Up to and including the line with "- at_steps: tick", return every line from the start of the entries below exactly.

***

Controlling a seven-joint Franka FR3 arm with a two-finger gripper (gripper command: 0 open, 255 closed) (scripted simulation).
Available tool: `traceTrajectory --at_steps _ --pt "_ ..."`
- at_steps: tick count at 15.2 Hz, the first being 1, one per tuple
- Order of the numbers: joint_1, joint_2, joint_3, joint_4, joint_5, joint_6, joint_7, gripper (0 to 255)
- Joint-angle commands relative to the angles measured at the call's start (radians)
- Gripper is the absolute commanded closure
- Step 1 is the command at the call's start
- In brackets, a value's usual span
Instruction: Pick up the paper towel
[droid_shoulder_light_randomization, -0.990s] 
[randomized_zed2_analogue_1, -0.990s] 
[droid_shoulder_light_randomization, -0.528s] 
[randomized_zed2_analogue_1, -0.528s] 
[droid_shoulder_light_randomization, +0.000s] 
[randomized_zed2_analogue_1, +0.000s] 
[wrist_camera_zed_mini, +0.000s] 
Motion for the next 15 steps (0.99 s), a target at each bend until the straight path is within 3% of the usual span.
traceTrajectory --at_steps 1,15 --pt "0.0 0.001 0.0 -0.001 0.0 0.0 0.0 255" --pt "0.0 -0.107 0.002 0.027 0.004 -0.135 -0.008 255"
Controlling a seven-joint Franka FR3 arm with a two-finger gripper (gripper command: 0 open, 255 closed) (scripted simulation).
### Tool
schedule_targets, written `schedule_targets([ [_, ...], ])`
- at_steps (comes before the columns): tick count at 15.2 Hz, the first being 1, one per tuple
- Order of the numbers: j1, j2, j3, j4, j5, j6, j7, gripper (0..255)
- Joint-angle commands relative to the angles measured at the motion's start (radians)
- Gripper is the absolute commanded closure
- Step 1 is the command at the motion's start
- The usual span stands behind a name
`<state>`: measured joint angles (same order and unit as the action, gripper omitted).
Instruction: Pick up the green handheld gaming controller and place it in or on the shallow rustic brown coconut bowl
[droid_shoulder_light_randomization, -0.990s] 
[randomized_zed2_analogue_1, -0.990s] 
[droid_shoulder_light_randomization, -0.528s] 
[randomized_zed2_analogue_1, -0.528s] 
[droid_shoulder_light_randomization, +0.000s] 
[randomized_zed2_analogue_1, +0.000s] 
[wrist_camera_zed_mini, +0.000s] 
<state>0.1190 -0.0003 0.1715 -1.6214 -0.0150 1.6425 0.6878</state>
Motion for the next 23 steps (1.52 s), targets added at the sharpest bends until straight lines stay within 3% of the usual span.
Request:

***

Exercise answer:
Controlling a seven-joint Franka FR3 arm with a two-finger gripper (gripper command: 0 open, 255 closed) (scripted simulation).
Available tool: `traceTrajectory --at_steps _ --pt "_ ..."`
- at_steps: tick count at 15.2 Hz, the first being 1, one per tuple

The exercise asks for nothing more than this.